If 06 is formed, the gate oxide layer 406 may not fully cover the upper corners of the trench as shown in Figure 21C. 21D and 21E show the configuration after a polysilicon layer 412 has been deposited and etched back from the active array of devices using a nitride layer 414, with polysilicon layer 412 at the upper corners of the trench. A thin oxide layer is shown separating the epi layer.

─────────────────────────────────────────────────── ─── Continued front page    (81) Designated countries EP (AT, BE, CH, CY, DE, DK, ES, FI, FR, GB, GR, IE, I T, LU, MC, NL, PT, SE), OA (BF, BJ , CF, CG, CI, CM, GA, GN, GW, ML, MR, NE, SN, TD, TG), AP (GH, GM, K E, LS, MW, MZ, SD, SL, SZ, TZ, UG , ZW), EA (AM, AZ, BY, KG, KZ, MD, RU, TJ, TM), AE, AG, AL, AM, AT, AU, AZ, BA, BB, BG, BR, BY, CA, C H, CN, CR, CU, CZ, DE, DK, DM, DZ , EE, ES, FI, GB, GD, GE, GH, GM, HR, HU, ID, IL, IN, IS, JP, KE, K G, KP, KR, KZ, LC, LK, LR, LS, LT , LU, LV, MA, MD, MG, MK, MN, MW, MX, MZ, NO, NZ, PL, PT, RO, RU, S D, SE, SG, SI, SK, SL, TJ, TM, TR , TT, TZ, UA, UG, UZ, VN, YU, ZA, ZW (72) Inventor Williams, Richard Kay             California 95014, USA             Coupertino Norwich Avenue             ー 10292 (72) Inventor Glabowski, Wayne Bee             United States California 94024             Los Altos Mirabell Avenue 1390 [Continued summary] (320) is oxidized and trench (268) is Filled with con. These processes depend on the orientation of the oxide To deposit polysilicon and oxidize subsequent to thermal deposition Can be combined. "Keyhole" shaped gate The method of forming the electrode (634) is based on the bottom of the trench (606). Process of depositing polysilicon on the top surface of polysilicon The process of oxidizing the silicon and etching the oxidized polysilicon And the trench (606) is filled with polysilicon. And the process of filling.

Claims (4)

[Claims] 1. A method of manufacturing a trench semiconductor device, comprising: preparing a semiconductor material; introducing the semiconductor material into a reaction chamber; forming a trench in the semiconductor material; A step of generating charged dielectric particles, a step of forming an electric field in the chamber, a step of forming a layer of the dielectric in the trench, and a step of forming the dielectric layer in the trench.
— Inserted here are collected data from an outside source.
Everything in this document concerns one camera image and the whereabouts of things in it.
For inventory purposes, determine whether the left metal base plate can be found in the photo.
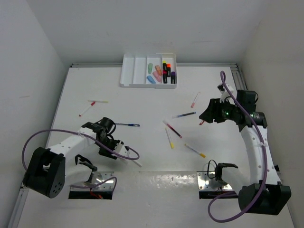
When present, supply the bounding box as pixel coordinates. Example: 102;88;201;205
82;172;116;191

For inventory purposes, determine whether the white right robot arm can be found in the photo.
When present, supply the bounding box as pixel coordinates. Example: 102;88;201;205
199;90;291;215

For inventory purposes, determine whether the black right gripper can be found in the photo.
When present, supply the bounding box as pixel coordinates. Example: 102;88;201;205
199;97;239;123

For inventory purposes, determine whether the blue eraser case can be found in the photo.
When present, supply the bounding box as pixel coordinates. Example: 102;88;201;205
146;75;156;84

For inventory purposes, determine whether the orange cap highlighter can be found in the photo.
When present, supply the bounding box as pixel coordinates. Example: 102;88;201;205
167;63;171;76

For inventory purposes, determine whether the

So that the bottom is thicker than the side wall,
A step of accelerating charged particles toward the semiconductor material by using the electric field; and a step of forming a gate electrode by depositing a conductive material on the trench. Method. 2. The method of claim 1, wherein the step of producing charged particles comprises reacting at least two gases within the chamber. 3. The method of claim 2, wherein the step of producing charged particles comprises producing a plasma in the chamber. 4. The method of claim 1, wherein the step of producing charged particles comprises sputtering.